Alejandra recordaba los primeros tiempos en Madrid como los más excitantes de sus treinta y nueve años; fue cuando sus sueños comenzaron a formarse y a crecer sin que ella reparara en si podrían cumplirse o no.
Y así habían sido realmente aquellos años: apasionantes y cargados de deseos por cumplir.
Con el traslado a la capital, la vida cambió para Munda y para Alejandra como ninguna de las dos hubiera podido imaginarse nunca.
El palacete de Munda se encontraba en el ensanche que se estaba desarrollando hacia el norte de la ciudad, una gran avenida bordeada de árboles, a continuación del paseo de Recoletos, que el ayuntamiento había bautizado como avenida de la Libertad, pero que casi todo el mundo conocía por paseo de la Castellana, porque discurría sobre un antiguo cauce fluvial soterrado, el arroyo de la Fuente Castellana, cuyas aguas tenían fama de ser las más ligeras y equilibradas de Madrid.
La señorita Inés vivió con ellas en el palacete durante un par de meses. Su decisión de quedarse en Toledo después del entierro de su amante sólo se había debido a que Munda parecía necesitarla. Pero tras aquel paréntesis de dos años decidió regresar a Alejandría, la ciudad en la que había vivido con el marqués un romance apasionado y enriquecedor y donde le había dicho adiós cuando él decidió trasladarse a Filipinas.
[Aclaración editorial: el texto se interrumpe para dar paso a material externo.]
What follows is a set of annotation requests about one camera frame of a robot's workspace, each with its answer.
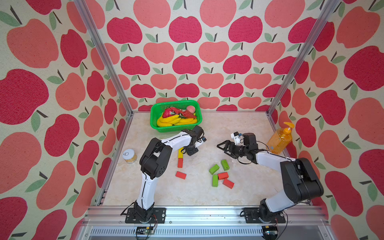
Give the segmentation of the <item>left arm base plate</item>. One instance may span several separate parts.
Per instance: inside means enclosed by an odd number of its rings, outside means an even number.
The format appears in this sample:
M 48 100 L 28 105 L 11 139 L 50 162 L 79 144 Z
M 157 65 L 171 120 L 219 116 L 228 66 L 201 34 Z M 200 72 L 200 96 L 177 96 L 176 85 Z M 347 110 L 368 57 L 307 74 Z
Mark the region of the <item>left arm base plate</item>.
M 164 224 L 166 217 L 166 208 L 152 208 L 147 211 L 128 208 L 126 213 L 126 224 Z

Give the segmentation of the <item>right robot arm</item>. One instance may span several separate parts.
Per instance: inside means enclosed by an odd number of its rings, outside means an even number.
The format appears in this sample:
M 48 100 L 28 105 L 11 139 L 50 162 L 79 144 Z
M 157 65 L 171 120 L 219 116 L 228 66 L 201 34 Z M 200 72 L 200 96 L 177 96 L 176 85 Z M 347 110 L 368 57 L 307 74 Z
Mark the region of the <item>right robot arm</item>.
M 259 219 L 265 223 L 272 221 L 285 209 L 303 201 L 321 197 L 324 188 L 311 162 L 306 158 L 286 158 L 260 149 L 253 133 L 231 135 L 233 141 L 226 140 L 217 145 L 233 159 L 246 157 L 251 163 L 278 171 L 282 175 L 283 190 L 273 197 L 263 199 L 259 205 Z

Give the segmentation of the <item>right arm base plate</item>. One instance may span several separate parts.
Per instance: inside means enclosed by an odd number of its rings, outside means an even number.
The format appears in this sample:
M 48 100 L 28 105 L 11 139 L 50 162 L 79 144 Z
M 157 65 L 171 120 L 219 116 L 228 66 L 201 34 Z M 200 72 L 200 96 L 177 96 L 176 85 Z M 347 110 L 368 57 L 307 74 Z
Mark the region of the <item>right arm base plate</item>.
M 271 213 L 265 209 L 243 208 L 240 217 L 244 217 L 247 224 L 285 224 L 283 212 Z

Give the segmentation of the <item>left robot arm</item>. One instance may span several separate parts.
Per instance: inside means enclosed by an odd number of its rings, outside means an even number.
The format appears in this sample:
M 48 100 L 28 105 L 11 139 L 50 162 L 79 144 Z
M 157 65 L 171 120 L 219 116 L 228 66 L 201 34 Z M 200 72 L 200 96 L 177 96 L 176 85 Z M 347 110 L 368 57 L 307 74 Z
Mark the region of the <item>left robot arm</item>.
M 188 156 L 192 156 L 199 151 L 198 147 L 205 141 L 204 130 L 200 126 L 195 126 L 191 130 L 184 129 L 167 139 L 153 138 L 150 141 L 140 159 L 142 185 L 139 196 L 134 202 L 135 213 L 144 222 L 152 217 L 158 178 L 165 173 L 171 154 L 182 149 Z

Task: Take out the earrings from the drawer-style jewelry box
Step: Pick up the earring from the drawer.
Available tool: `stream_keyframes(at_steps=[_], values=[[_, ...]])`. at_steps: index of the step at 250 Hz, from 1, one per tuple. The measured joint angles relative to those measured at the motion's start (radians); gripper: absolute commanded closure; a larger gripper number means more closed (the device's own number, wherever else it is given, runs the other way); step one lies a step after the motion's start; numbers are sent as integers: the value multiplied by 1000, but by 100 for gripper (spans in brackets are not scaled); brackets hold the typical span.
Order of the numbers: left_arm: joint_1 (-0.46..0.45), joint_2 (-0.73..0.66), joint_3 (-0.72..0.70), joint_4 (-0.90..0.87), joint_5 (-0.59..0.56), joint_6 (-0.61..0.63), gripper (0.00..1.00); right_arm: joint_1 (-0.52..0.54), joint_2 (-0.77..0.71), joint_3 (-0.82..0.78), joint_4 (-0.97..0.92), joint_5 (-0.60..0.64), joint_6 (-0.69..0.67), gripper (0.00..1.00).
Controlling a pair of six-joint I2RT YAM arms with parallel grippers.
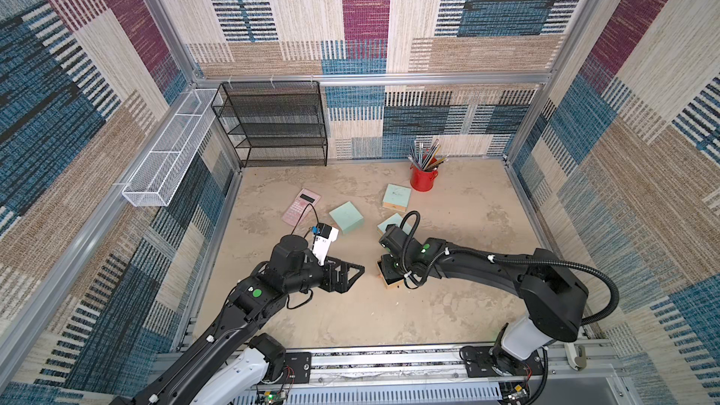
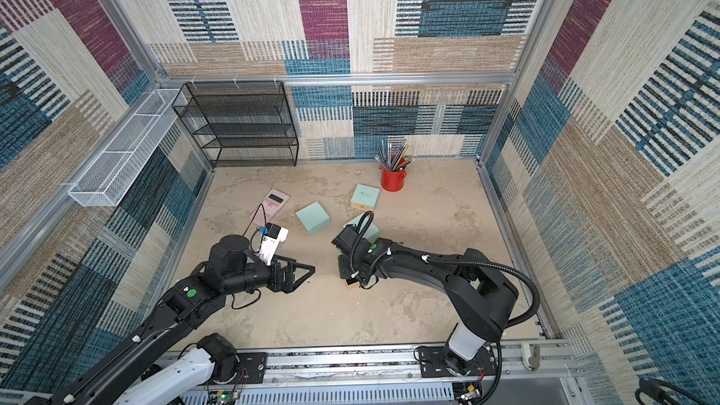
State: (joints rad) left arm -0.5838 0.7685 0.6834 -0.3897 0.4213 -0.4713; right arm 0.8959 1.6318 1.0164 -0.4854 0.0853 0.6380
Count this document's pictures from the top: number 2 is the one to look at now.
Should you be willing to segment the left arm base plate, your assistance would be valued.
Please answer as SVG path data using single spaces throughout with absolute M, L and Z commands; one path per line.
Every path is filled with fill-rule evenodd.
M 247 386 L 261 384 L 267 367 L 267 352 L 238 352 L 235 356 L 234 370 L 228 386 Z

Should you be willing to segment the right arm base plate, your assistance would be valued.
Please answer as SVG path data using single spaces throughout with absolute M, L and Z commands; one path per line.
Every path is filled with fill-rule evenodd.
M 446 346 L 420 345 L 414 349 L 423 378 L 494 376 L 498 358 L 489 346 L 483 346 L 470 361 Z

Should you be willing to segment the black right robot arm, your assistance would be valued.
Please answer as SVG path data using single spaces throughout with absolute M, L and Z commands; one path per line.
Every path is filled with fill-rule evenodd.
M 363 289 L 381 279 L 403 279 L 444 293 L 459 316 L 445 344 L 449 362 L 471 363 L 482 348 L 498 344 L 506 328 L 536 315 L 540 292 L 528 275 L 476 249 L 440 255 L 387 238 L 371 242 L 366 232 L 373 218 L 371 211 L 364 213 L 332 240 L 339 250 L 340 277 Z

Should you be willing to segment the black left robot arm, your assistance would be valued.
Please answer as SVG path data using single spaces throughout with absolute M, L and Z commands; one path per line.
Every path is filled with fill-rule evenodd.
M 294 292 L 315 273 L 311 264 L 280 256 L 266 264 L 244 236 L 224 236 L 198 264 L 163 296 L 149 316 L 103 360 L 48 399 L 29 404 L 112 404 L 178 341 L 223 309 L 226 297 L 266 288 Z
Alejandría la esperaba con su olor a mar y a especias, su sol, su puerto repleto de viajeros que iban y venían, su aire bizantino y sus ganas de vivir.
Añoraba contemplar la media luna sobre el malecón de La Corniche, desde el pequeño barco fondeado en la bocana del puerto en el que se habían amado Francisco y ella; la fortaleza de Quaitbey, convertida en una sombra durante las puestas de sol; el minarete del palacio Montazah, testigo de las numerosas conversaciones que había mantenido con Munda antes de que ésta se enterase de su relación con el marqués y le retirase la palabra durante tres años, negándose incluso a escribirle desde Manila.
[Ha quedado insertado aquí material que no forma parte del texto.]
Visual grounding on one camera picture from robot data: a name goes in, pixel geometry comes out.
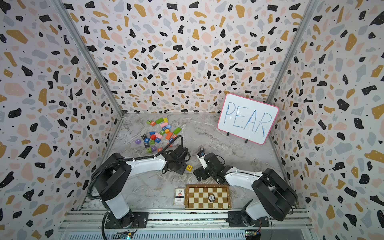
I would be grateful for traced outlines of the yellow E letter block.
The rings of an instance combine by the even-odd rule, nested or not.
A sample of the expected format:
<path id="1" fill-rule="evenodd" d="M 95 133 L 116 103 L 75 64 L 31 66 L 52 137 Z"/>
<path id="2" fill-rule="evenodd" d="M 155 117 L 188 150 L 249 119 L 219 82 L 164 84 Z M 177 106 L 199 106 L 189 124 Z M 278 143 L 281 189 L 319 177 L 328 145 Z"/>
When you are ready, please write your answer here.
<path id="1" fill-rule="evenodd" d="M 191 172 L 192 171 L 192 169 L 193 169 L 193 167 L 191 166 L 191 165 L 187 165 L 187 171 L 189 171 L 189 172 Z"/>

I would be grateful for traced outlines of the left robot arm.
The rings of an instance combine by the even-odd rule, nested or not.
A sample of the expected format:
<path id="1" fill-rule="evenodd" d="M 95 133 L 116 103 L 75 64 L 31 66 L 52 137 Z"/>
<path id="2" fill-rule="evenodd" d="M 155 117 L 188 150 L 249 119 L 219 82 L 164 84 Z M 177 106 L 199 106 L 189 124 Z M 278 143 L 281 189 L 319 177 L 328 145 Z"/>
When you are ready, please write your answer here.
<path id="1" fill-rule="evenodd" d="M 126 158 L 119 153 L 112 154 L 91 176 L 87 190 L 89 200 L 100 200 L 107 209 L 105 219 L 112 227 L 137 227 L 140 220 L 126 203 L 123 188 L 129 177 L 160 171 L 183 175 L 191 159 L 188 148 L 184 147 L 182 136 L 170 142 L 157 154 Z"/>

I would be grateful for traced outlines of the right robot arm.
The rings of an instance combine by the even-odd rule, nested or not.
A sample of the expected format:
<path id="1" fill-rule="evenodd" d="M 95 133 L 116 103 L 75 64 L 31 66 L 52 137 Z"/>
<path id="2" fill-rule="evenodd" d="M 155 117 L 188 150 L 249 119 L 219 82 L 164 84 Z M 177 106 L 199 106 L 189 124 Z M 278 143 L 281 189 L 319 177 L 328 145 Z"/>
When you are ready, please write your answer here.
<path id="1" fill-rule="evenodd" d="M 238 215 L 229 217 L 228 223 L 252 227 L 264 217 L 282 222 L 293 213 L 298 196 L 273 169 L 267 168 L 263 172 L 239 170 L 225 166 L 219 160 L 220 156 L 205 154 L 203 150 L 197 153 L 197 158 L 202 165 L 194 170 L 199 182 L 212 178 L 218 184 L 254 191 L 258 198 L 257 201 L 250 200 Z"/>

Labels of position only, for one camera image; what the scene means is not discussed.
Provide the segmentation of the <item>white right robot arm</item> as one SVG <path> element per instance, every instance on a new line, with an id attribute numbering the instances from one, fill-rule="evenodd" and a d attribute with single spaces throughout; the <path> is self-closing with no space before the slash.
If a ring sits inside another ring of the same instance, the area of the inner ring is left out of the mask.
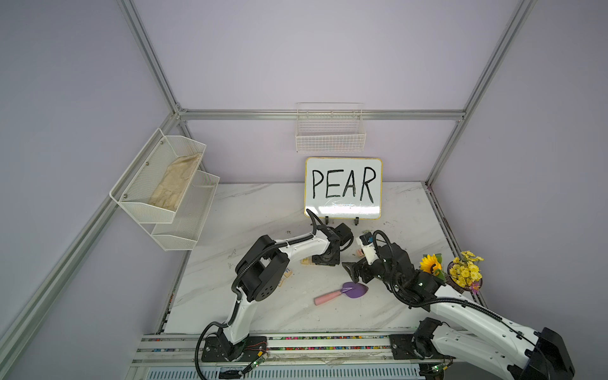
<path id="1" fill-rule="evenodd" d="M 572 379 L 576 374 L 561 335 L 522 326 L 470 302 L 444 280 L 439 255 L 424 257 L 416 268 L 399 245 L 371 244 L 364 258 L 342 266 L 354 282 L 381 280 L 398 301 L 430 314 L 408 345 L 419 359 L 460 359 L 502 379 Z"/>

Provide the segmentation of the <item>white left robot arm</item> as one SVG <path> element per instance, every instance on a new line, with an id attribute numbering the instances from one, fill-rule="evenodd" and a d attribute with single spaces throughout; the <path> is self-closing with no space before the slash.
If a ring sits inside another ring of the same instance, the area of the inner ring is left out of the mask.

Pero ya había llegado el momento de volver.
Su querida Munda la acompañó a la estación donde tomaría un tren con destino a Alicante y, allí, el barco que la devolvería a su casa.
Antes de subir al vagón, se metió las manos en la faltriquera, sacó las llaves de su cigarral y se las ofreció a su amiga.
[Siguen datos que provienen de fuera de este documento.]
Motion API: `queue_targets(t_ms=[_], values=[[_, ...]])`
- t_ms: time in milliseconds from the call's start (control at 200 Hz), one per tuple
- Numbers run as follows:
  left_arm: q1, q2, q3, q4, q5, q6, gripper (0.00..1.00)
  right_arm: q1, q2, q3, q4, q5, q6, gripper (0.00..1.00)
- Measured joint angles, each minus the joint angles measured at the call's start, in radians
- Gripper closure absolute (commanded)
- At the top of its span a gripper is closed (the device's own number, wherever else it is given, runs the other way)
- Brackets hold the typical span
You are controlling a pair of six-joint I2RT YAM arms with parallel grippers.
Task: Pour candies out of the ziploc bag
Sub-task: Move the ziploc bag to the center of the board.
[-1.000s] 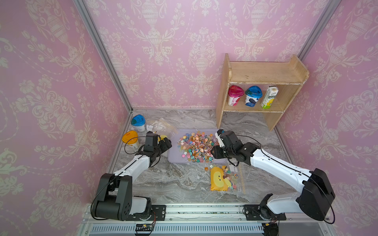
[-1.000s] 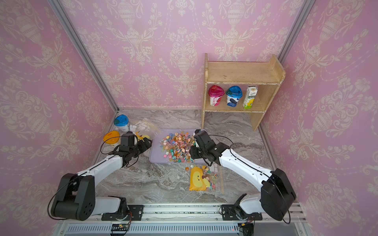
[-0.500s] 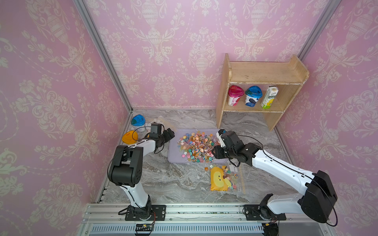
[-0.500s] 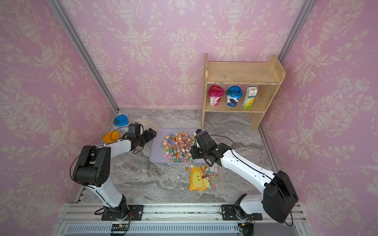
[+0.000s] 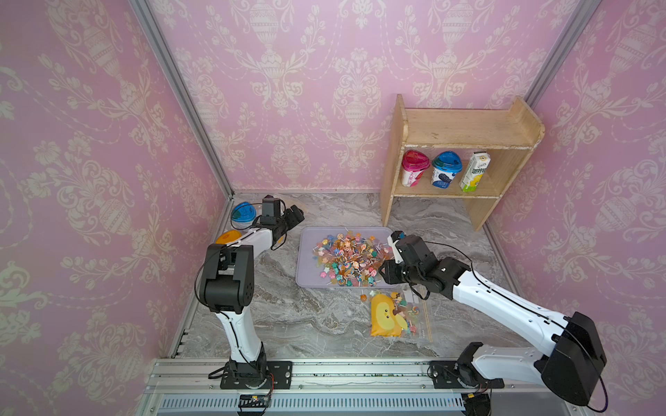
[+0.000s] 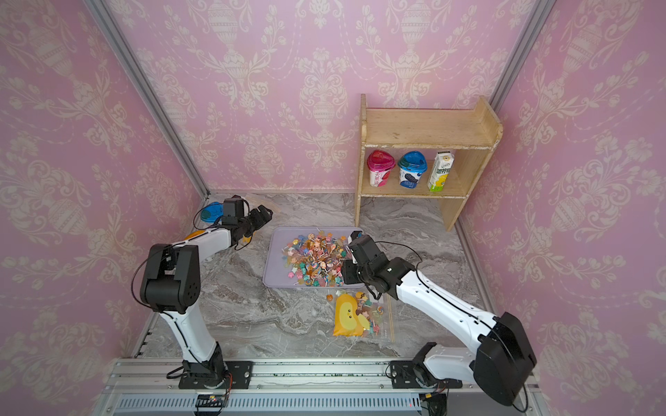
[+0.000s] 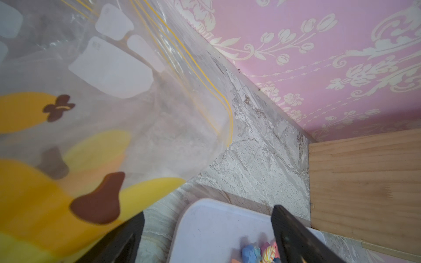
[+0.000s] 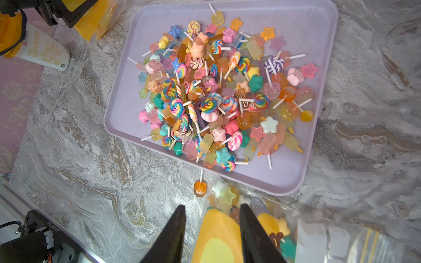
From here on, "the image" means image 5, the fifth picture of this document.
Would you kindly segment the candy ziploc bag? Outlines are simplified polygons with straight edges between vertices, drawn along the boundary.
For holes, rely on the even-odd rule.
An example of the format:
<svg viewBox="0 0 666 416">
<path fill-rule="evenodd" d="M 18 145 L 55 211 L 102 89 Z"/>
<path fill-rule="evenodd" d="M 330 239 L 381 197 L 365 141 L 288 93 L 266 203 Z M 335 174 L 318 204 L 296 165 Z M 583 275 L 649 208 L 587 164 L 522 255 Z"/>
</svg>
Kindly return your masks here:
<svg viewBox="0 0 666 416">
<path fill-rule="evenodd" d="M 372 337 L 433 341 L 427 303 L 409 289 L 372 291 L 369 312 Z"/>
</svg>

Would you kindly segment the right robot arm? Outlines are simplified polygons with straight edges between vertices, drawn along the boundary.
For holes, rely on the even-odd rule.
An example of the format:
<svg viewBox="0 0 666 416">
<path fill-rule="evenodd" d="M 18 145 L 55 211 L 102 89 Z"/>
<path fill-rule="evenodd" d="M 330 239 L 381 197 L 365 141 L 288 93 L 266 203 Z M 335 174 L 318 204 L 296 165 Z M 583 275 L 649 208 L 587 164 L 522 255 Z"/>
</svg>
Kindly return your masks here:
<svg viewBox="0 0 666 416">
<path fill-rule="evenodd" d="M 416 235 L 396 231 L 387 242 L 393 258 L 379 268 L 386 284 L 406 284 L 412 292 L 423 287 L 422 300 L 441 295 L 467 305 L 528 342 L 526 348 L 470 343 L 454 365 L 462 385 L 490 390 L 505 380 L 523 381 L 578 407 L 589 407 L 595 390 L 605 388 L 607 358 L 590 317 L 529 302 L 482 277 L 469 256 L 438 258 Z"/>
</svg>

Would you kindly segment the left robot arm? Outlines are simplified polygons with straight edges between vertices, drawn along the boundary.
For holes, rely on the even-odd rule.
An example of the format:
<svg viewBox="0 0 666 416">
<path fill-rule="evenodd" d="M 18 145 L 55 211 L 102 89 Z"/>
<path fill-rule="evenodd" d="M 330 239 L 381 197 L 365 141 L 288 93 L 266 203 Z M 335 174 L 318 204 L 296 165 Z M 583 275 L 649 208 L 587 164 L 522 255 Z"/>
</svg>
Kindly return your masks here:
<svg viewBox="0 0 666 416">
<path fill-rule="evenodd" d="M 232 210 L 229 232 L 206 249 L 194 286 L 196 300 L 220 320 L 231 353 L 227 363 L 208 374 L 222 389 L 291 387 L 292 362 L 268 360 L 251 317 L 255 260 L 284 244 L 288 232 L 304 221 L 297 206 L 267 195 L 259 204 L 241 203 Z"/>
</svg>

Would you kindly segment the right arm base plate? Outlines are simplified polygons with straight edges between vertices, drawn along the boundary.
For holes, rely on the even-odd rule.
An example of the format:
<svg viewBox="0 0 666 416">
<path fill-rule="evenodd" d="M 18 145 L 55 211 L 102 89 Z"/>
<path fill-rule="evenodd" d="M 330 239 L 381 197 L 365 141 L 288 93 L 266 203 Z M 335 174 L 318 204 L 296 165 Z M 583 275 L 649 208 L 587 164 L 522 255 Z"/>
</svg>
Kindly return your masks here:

—Utilízalo hasta que te haga falta. Después, lo vendes y entregas el dinero a los Hijos de la Viuda. En el tocador de mi cuarto encontrarás un poder a tu nombre.
Munda cogió las llaves con lágrimas en los ojos.
—¿Volveremos a vernos?
—La vida es muy larga, querida Munda. Estoy segura de que sí.
Y se fundieron en un abrazo en el que se condesaban todos los sentimientos que las habían unido: el amor, el recelo, la ira, el perdón y el reencuentro, cuando el padre de Munda acababa de expirar y la señorita Inés los esperaba en su pequeño barco, fondeado en la bocana del puerto de Alicante.
Con ella compartió el duelo por su padre, soportó los dos años que vivió en Toledo y, poco después de llegar a Madrid, experimentó la emoción más profunda de su vida, cuando la amadrinó en su ceremonia de iniciación a la masonería.
Jamás podría olvidar las sensaciones que la acompañaron durante el ritual: la salida hacia el templo, la impresión de ir a ciegas por el camino correcto, el sentimiento y la razón mezclados en un paso que sería trascendental para su vida.
La cámara de reflexión. El deseo de conocerse a sí misma. La búsqueda de la lógica. La armonía, la música, la belleza y el tiempo. El acercamiento a los secretos de la hermandad, secretos de familia para avanzar hacia los grandes misterios. La jura sobre el libro sagrado. La influencia de los símbolos sobre la transformación del masón y de la propia sociedad. Las preguntas de sus futuros hermanos. ¿Estás segura? Sí, estoy segura. ¿Eres consciente del paso que vas a dar? Sí, soy consciente. ¿Aceptas? Acepto. Y la copa de hiel que le dio a beber el Venerable Maestro mientras sujetaba en la mano izquierda una espada flamígera.